[Goal of the exercise]: Please copy each line of the records below that includes the word "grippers".

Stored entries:
┌────────

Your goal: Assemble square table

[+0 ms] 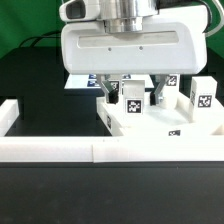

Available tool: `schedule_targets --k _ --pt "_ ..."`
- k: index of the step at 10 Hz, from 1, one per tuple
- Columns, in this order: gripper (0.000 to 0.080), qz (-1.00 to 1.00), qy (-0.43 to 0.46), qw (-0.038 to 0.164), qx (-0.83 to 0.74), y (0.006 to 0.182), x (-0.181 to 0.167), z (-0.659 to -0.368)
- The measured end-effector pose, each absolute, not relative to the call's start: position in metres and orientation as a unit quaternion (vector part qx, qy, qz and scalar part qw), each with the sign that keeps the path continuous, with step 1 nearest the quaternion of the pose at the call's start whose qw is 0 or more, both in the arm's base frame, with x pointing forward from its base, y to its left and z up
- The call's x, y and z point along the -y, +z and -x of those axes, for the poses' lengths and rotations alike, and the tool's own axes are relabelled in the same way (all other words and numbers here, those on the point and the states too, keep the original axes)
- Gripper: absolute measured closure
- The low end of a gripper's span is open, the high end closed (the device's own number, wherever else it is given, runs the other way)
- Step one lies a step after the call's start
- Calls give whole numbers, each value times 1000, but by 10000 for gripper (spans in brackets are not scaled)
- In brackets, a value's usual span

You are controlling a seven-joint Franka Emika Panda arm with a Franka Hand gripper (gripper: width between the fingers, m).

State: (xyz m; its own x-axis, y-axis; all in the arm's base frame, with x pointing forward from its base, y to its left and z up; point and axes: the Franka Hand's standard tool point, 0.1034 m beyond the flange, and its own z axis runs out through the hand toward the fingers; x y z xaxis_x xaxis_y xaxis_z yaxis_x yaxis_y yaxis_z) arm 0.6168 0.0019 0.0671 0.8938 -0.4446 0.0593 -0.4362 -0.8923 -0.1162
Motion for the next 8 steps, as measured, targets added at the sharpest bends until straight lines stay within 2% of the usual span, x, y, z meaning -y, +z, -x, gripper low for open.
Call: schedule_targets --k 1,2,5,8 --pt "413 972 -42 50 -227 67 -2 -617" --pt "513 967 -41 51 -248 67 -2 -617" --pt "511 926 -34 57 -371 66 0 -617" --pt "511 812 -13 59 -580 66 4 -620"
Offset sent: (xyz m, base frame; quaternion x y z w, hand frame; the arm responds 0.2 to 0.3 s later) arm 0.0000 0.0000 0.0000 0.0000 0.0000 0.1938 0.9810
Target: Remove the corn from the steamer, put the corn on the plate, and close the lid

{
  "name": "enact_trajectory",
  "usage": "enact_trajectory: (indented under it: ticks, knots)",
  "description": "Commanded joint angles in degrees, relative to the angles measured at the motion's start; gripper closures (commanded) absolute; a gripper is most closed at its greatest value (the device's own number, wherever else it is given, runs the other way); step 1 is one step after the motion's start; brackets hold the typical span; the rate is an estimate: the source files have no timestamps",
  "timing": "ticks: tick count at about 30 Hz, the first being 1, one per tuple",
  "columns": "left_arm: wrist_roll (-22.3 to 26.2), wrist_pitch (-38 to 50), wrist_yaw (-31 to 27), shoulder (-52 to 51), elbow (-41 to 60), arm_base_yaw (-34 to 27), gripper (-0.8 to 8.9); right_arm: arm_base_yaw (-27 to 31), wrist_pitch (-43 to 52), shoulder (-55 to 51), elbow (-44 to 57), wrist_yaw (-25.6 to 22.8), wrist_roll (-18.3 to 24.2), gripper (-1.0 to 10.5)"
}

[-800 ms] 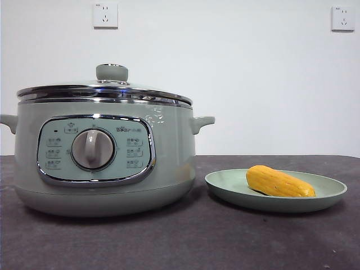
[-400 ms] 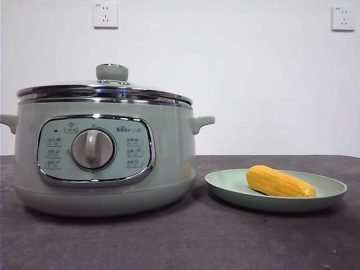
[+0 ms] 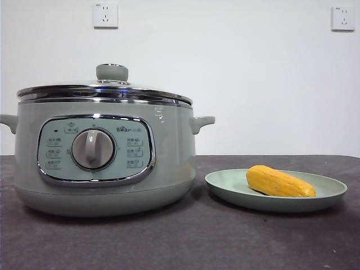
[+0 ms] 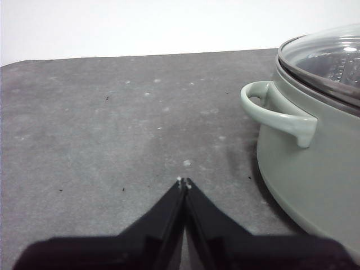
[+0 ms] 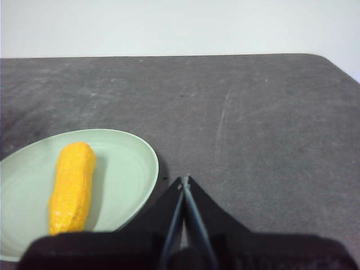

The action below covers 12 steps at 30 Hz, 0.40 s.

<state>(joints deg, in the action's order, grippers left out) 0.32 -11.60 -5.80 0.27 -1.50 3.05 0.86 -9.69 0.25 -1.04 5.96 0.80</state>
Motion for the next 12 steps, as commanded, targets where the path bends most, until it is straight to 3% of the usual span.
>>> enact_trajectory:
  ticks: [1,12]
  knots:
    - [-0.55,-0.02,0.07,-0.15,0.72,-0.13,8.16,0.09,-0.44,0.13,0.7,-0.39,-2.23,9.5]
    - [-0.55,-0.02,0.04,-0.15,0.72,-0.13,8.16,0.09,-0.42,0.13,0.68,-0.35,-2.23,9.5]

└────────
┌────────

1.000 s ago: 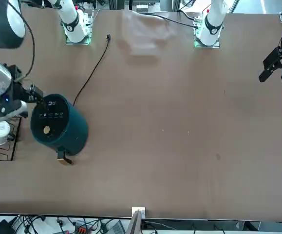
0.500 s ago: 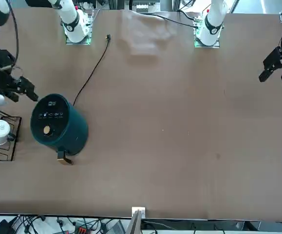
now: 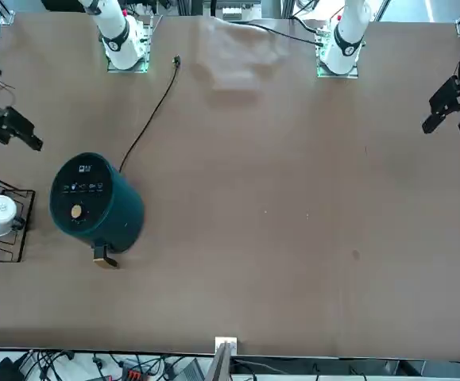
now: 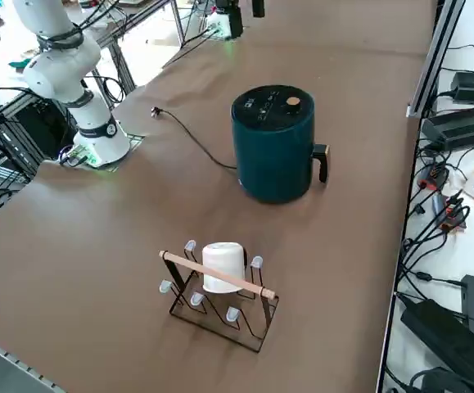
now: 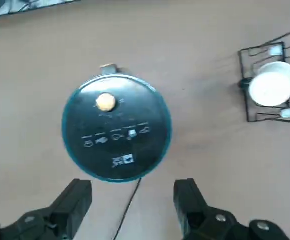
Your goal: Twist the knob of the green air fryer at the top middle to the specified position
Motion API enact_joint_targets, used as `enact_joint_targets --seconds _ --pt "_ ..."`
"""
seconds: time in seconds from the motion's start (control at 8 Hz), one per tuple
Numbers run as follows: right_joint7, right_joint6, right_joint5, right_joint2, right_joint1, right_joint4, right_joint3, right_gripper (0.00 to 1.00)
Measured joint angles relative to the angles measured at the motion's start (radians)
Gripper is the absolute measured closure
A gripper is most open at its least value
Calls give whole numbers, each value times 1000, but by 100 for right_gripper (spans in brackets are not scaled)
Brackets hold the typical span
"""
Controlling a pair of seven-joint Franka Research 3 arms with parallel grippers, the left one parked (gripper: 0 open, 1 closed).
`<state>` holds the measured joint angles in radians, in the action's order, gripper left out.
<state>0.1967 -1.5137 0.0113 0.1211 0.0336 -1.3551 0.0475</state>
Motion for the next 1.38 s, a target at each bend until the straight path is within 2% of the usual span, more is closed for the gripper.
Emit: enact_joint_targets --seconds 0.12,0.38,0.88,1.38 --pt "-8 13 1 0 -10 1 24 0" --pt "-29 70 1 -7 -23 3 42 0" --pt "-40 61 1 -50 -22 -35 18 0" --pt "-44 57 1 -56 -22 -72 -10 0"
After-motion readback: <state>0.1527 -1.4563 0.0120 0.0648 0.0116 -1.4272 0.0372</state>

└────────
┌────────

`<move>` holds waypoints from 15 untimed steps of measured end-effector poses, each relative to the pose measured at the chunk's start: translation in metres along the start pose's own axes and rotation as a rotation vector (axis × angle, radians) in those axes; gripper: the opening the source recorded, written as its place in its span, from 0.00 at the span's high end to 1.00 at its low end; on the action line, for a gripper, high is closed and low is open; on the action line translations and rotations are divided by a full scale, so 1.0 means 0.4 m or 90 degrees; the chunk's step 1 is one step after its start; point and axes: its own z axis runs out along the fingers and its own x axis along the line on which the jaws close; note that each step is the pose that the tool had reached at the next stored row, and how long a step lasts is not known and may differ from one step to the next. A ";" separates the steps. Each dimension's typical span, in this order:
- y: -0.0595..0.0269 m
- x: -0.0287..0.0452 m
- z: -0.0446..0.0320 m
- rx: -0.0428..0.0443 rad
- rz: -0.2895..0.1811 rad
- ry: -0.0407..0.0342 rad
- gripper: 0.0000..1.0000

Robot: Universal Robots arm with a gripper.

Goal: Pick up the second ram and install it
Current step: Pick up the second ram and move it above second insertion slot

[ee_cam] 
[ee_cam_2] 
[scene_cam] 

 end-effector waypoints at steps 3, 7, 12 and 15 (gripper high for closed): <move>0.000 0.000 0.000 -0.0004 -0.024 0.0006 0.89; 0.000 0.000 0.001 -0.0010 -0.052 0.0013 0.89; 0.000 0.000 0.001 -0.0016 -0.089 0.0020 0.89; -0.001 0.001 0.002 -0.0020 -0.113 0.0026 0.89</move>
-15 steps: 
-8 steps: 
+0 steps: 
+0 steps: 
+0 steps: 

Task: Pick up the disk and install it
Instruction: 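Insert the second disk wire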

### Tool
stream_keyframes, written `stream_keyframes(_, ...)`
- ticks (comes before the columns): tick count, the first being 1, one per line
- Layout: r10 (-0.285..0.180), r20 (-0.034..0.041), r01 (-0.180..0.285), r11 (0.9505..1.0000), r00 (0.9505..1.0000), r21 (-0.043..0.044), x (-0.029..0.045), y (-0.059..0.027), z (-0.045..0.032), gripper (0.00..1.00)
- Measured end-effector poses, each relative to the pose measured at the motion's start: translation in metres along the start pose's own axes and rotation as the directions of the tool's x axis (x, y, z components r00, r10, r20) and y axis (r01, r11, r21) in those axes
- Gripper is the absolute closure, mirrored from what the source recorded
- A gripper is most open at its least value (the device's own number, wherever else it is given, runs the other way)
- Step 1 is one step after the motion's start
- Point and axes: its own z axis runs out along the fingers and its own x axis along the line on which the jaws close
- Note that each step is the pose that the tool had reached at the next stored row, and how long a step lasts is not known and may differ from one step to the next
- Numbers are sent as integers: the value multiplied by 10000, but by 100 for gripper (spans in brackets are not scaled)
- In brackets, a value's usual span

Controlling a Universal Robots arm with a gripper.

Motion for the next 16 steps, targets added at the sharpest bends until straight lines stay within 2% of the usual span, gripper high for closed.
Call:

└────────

[Problem solution]:
<state>(joints deg, in the action's order, grippers left out) 0.32 -11.60 -5.80 0.27 -1.50 3.05 0.86 -9.69 0.25 -1.04 5.96 0.80</state>
Controlling a pair of seven-joint Franka Research 3 arms with parallel grippers, the left one parked (gripper: 0 open, 1 closed).

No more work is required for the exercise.